## DATA SHOWN:
* * * * * * *

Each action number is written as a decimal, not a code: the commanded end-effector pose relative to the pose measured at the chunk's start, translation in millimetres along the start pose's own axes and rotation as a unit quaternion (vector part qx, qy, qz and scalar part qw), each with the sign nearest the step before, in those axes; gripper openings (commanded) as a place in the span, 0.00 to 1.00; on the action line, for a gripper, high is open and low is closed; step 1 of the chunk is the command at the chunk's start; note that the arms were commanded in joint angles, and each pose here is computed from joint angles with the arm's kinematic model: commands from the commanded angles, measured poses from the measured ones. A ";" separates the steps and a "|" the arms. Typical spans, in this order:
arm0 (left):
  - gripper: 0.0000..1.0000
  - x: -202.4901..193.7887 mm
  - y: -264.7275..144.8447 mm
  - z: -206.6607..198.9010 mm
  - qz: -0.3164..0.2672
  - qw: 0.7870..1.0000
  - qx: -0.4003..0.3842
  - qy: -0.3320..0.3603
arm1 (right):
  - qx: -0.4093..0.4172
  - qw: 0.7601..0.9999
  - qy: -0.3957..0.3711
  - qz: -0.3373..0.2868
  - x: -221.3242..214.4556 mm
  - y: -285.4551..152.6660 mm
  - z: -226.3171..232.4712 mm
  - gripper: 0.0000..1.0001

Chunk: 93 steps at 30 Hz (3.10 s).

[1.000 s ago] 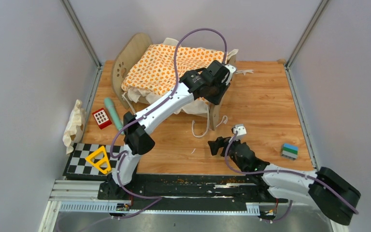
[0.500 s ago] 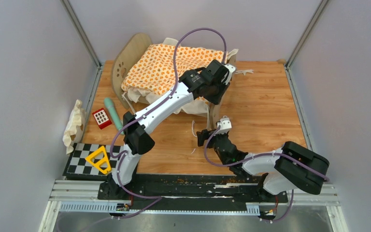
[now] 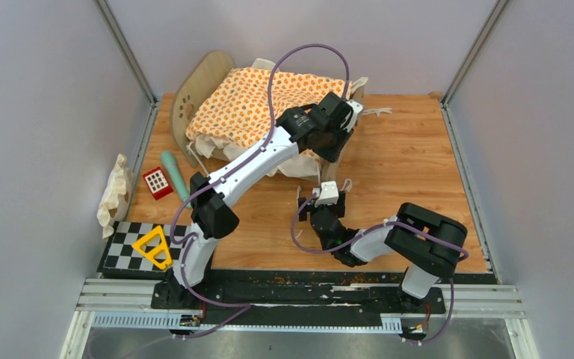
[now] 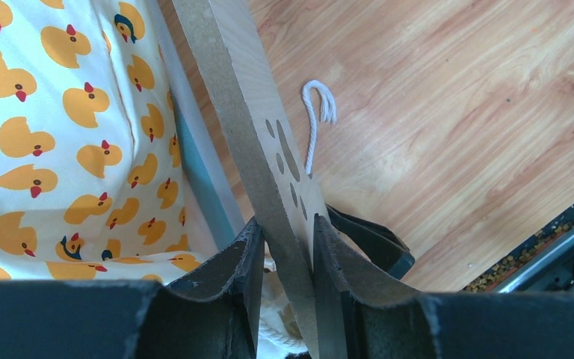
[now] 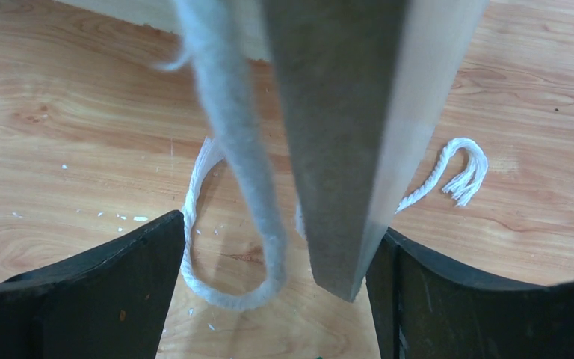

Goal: Set up the pet bed
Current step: Cross the ropes on the bed frame.

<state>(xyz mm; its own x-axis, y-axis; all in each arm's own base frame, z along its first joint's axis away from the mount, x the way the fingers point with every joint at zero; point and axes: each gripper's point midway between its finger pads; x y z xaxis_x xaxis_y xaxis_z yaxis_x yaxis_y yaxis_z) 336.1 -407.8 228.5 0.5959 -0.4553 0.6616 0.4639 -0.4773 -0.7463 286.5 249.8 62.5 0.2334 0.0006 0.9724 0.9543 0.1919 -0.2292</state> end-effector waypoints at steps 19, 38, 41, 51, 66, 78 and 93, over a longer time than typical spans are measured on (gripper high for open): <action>0.00 68.0 -56.2 14.7 -0.129 0.991 0.002 0.027 | -0.062 0.990 -0.100 -0.073 19.8 30.1 25.8 0.60; 0.00 58.1 -49.0 10.4 -0.111 0.993 -0.013 0.042 | 0.188 0.978 -0.065 -0.062 18.7 -39.1 68.6 0.00; 0.00 55.9 -45.7 9.0 -0.108 0.993 -0.018 0.047 | 0.246 0.967 -0.041 -0.043 23.3 -60.7 76.0 0.00; 0.00 53.4 -26.9 -1.7 -0.105 0.992 -0.046 0.047 | 0.302 0.953 0.022 -0.023 54.3 -104.7 53.9 0.00; 0.00 71.8 -12.3 -9.3 -0.132 0.989 -0.060 0.038 | 0.233 0.972 0.022 0.031 31.8 -109.5 2.9 0.40; 0.00 81.6 -17.6 -7.3 -0.144 0.987 -0.063 0.035 | 0.117 0.991 0.023 0.057 16.6 -72.2 7.3 0.84; 0.00 86.0 -28.3 -4.7 -0.152 0.985 -0.064 0.041 | 0.002 0.997 -0.044 0.065 -11.2 -9.8 37.8 0.87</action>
<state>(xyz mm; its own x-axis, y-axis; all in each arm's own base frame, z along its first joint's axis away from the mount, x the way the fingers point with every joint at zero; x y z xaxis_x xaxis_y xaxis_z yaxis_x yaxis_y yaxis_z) 343.9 -425.1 213.2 0.6137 -0.4403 0.6554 0.4039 -0.5381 -0.7398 253.2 265.1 41.9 0.3760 0.1768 0.9096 0.8895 0.2062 -0.4077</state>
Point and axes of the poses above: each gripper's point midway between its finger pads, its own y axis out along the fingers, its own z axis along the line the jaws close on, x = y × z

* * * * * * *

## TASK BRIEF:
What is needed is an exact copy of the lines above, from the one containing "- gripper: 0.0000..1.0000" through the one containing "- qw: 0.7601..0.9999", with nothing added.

## ANSWER SECTION:
  - gripper: 0.0000..1.0000
  - x: -202.4901..193.7887 mm
  - y: -264.7275..144.8447 mm
  - z: -206.6607..198.9010 mm
  - qz: -0.3164..0.2672
  - qw: 0.7870..1.0000
  - qx: -0.4003..0.3842
  - qy: -0.3320..0.3603
arm1 (right):
  - qx: -0.4093..0.4172
  - qw: 0.7601..0.9999

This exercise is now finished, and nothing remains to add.